**WORK TO COMPLETE:**
Locate the word "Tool" in the entries below, then gather every line that holds it.

--------

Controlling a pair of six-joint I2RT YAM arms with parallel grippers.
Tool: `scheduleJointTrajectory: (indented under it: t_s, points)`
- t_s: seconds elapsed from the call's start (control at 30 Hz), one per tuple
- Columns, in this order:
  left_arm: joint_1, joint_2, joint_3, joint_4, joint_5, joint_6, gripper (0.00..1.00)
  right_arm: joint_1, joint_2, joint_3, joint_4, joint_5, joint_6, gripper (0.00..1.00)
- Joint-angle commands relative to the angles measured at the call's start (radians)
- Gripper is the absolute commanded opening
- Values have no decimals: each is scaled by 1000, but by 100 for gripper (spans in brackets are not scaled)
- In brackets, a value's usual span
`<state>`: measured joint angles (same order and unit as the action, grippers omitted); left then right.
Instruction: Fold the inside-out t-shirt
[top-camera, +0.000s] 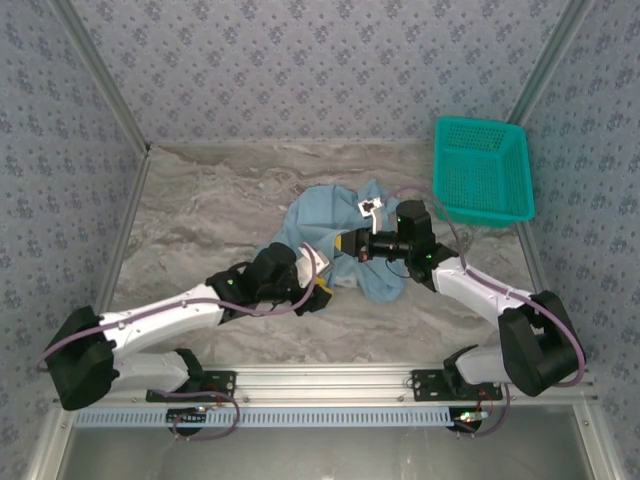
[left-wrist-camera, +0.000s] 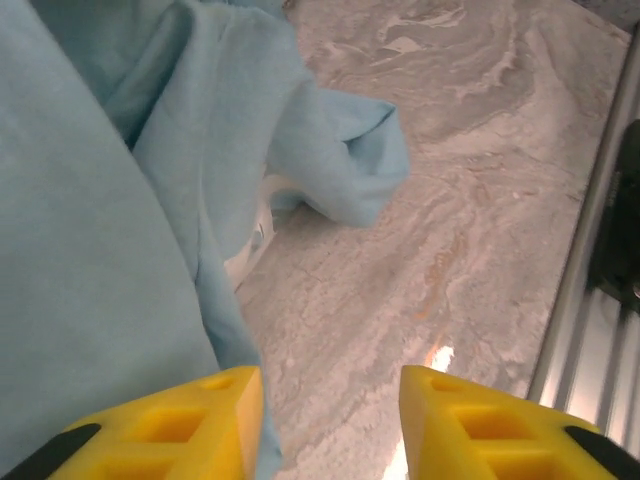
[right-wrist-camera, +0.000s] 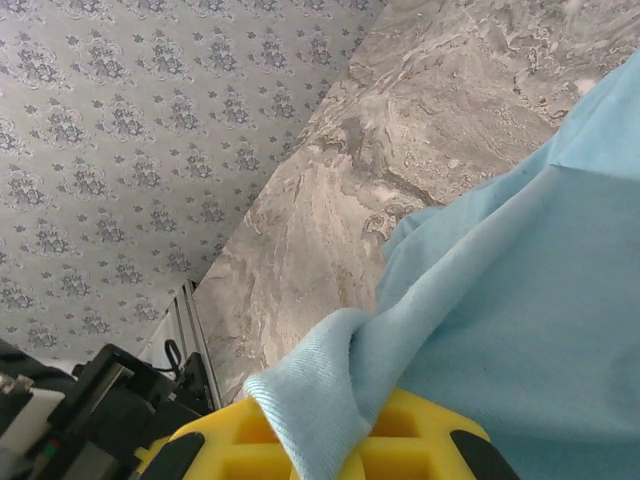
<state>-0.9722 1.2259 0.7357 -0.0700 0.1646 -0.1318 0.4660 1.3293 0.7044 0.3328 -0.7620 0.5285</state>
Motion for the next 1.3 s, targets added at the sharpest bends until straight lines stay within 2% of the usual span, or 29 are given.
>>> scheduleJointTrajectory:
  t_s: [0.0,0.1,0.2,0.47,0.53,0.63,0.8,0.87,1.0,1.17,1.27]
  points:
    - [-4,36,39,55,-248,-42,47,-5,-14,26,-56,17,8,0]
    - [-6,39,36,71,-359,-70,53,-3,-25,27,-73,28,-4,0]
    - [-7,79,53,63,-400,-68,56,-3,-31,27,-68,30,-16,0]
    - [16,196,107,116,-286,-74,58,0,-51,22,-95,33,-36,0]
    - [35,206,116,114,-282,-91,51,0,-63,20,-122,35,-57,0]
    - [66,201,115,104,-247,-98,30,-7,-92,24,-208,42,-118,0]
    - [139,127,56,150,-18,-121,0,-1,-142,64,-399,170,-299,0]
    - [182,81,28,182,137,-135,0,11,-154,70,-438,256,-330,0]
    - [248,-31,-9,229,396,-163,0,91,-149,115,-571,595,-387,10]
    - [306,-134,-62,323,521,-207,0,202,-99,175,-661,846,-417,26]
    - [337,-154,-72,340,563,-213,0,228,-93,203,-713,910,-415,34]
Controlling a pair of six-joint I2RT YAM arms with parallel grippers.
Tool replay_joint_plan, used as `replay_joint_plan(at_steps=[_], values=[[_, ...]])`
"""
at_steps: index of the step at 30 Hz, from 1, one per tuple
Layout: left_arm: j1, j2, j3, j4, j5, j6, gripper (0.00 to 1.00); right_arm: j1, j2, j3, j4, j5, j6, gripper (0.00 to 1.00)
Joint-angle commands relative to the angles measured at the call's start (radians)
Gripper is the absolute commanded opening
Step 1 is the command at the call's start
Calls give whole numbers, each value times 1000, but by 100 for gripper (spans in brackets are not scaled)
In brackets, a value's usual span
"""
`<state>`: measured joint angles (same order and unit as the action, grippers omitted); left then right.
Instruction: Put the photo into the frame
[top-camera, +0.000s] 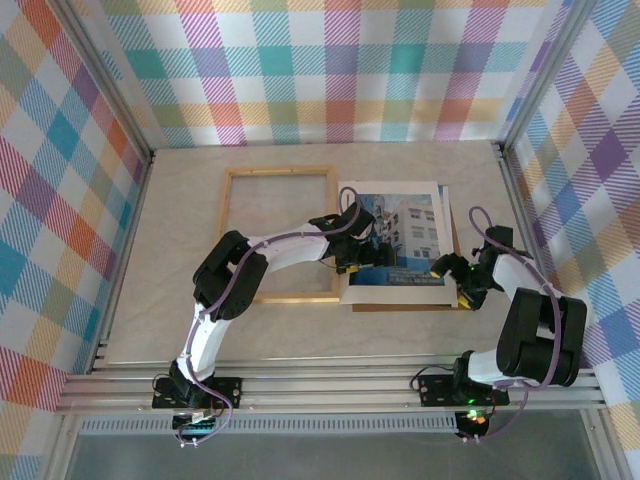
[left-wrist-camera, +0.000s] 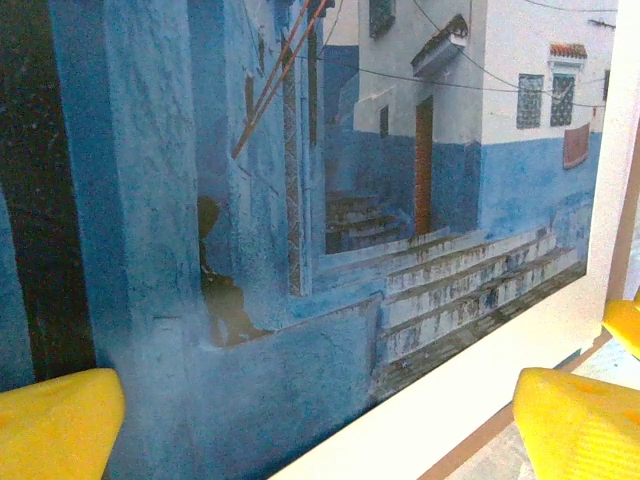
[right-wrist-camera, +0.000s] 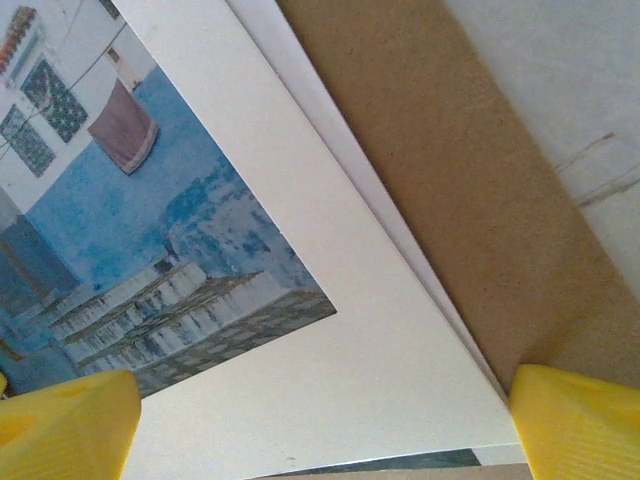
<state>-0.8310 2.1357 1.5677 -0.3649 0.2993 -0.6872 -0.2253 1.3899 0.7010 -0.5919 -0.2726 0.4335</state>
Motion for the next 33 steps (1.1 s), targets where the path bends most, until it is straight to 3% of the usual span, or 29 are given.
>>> replay_joint_plan(at_steps=[1, 19, 28, 33], values=[[-31, -18, 7, -41, 37, -13, 100, 6, -19, -14, -11, -52, 16, 94], [-37, -29, -30, -73, 4, 19, 100, 6, -120, 10, -23, -151, 23, 92], [-35, -15, -4, -97, -14, 50, 100, 6, -133, -52, 220, -351, -23, 93], [-34, -23, -10, -109, -25, 54, 100, 6, -116, -41, 315, -371, -38, 93]])
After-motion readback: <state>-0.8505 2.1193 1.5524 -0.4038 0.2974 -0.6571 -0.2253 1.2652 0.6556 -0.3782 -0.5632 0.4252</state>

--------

**YOUR SOLUTION:**
Tool: `scheduleJointTrajectory: (indented under it: t_s, points)`
Tool replay_joint_plan, used as `replay_joint_plan(at_steps=[_], values=[[_, ...]])`

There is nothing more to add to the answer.